= Beginning of Section =

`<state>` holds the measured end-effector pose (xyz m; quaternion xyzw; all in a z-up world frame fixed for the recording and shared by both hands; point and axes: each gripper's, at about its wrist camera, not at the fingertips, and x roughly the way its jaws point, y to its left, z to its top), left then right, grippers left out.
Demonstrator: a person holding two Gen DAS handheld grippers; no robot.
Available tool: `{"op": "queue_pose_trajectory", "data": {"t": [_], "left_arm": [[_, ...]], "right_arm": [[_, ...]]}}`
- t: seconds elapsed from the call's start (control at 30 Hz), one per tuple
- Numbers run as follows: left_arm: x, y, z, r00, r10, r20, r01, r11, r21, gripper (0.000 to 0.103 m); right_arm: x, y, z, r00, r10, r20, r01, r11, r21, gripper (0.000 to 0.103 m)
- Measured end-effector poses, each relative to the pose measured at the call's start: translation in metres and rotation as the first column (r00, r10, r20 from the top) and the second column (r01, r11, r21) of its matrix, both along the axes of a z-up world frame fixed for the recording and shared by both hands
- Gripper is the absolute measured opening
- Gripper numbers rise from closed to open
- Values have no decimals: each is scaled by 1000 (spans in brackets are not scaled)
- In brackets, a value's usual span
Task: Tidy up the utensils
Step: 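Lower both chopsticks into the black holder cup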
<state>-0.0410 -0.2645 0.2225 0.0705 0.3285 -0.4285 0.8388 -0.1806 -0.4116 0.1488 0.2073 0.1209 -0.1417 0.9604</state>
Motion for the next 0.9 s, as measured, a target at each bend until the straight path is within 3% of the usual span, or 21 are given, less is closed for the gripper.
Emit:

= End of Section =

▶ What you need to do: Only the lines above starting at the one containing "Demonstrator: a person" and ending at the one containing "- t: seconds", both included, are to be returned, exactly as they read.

▶ Written answer:
Demonstrator: a person holding two Gen DAS handheld grippers; no robot.
Available tool: `{"op": "queue_pose_trajectory", "data": {"t": [_], "left_arm": [[_, ...]], "right_arm": [[_, ...]]}}`
- t: seconds elapsed from the call's start (control at 30 Hz), one per tuple

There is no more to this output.